Look through the records below, and whenever a line contains "where", copy it.

• _RECORD EXTRACTS_:
:::::

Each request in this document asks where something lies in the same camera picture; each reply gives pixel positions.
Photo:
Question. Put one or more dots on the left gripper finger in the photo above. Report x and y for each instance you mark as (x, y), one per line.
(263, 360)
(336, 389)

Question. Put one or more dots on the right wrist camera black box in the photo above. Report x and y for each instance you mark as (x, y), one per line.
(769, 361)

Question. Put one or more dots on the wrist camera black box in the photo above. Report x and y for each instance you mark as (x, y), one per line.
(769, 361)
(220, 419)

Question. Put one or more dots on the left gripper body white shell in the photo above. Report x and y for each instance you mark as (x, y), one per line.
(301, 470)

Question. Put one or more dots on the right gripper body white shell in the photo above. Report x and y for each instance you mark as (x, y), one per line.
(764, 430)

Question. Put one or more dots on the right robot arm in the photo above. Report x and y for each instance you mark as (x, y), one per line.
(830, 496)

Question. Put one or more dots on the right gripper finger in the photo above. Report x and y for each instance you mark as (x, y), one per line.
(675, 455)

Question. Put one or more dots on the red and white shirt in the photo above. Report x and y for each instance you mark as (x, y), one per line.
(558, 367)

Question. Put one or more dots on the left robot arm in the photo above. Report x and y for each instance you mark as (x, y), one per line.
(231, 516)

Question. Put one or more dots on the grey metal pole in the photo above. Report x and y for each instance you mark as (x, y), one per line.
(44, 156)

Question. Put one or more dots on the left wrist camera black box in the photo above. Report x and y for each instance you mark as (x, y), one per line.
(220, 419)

:::::

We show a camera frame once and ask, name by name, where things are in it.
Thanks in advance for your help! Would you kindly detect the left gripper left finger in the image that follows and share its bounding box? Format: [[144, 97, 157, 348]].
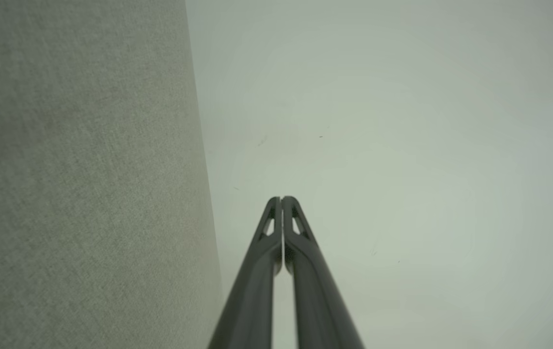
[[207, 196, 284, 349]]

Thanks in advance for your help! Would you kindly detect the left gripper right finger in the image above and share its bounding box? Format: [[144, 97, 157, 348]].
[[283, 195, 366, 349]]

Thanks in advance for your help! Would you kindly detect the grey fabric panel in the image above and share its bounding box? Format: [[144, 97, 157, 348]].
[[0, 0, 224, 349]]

:::::

• _RESULT_:
Each request in this document asks where something lies in the same camera picture; each reply gives pixel positions.
We show a camera frame once and ask, name by name, where things are in it.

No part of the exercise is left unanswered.